## EXERCISE DETAILS
A faithful copy of the data is what is wanted, minus any pictures.

## DATA
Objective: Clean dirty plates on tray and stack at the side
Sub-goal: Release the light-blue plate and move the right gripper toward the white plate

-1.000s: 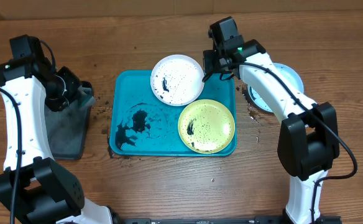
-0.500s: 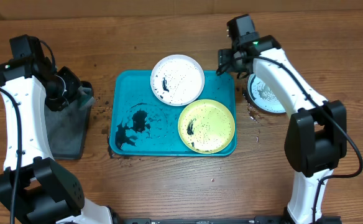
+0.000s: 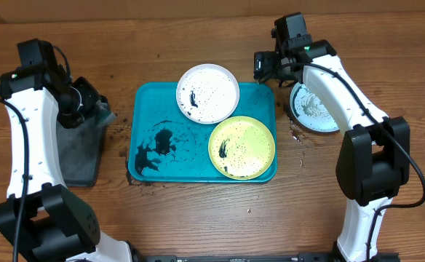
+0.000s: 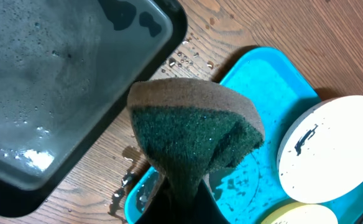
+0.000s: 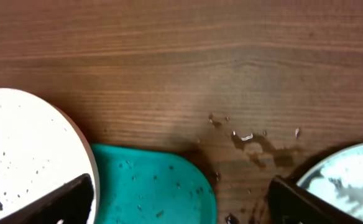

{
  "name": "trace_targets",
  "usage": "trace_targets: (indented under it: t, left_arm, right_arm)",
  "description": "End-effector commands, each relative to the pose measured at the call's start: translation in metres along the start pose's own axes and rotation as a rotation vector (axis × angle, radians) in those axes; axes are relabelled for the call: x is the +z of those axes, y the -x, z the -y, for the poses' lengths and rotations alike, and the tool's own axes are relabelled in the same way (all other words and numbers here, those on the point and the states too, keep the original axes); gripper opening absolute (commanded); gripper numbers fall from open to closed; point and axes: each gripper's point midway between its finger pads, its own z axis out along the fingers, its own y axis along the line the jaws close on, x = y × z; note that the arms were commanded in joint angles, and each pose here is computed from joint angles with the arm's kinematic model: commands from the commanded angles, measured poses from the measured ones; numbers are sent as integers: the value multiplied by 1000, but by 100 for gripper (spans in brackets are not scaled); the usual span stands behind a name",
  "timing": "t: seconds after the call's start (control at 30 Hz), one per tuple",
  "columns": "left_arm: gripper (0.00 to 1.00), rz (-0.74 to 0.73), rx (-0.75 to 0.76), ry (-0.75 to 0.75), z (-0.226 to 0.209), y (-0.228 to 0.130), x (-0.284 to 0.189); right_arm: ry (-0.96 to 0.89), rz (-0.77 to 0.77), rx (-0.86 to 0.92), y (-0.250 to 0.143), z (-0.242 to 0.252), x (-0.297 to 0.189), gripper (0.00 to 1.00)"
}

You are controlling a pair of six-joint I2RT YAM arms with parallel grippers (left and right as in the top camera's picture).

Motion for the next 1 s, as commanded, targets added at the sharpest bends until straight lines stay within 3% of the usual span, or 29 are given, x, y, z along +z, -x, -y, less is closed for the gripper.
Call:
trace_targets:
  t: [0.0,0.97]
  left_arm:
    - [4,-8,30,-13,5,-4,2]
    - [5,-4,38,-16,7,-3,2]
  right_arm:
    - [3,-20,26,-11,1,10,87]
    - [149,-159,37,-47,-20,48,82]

## SOLVED EXERCISE
Objective: Clean dirty plates on tray and stack at the side
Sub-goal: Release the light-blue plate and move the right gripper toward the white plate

-1.000s: 
-0.500s: 
+0.000s: 
+0.000s: 
+0.000s: 

{
  "name": "trace_targets",
  "usage": "trace_targets: (indented under it: t, left_arm, right_arm)",
  "description": "End-effector commands, each relative to the pose measured at the call's start: translation in metres along the start pose's own axes and rotation as a rotation vector (axis × angle, radians) in those axes; axes are relabelled for the call: x is the +z of those axes, y the -x, z the -y, for the poses' lengths and rotations alike, and the tool's own axes are relabelled in the same way (all other words and numbers here, those on the point and the states too, keep the original axes); gripper opening absolute (commanded); gripper numbers fall from open to closed; point and axes: each gripper's point midway between its finger pads, its own z axis out along the fingers, its own y axis along the line the jaws close on, x = y × z; note that the arms were commanded in joint angles, and each pose here is computed from joint angles with the arm's kinematic model: commands from the commanded angles, measured poses from the measured ones; numbers are sent as integers: the value multiplied by 1000, but by 100 for gripper (spans in brackets are not scaled); the usual span stands behind a name",
  "timing": "t: seconds after the call's start (control at 30 Hz), one per tuple",
  "columns": "left_arm: gripper (0.00 to 1.00), rz (-0.74 to 0.73), rx (-0.75 to 0.76), ry (-0.75 to 0.75), z (-0.226 to 0.209), y (-0.228 to 0.130), x (-0.284 to 0.189); right_arm: ry (-0.96 to 0.89), rz (-0.77 to 0.77), rx (-0.86 to 0.92), y (-0.250 to 0.143), z (-0.242 to 0.252), x (-0.297 to 0.189), gripper (0.00 to 1.00)"
}

You are controlling a pair of six-joint I2RT YAM arms with parallel grippers (left and right as in the top camera's picture).

Motion for the next 1 s, as commanded, targets added at the sharpest bends until straight lines stay within 3% of the usual span, or 29 are given, x, y, z along +z, -x, -y, less is closed for the gripper.
Call:
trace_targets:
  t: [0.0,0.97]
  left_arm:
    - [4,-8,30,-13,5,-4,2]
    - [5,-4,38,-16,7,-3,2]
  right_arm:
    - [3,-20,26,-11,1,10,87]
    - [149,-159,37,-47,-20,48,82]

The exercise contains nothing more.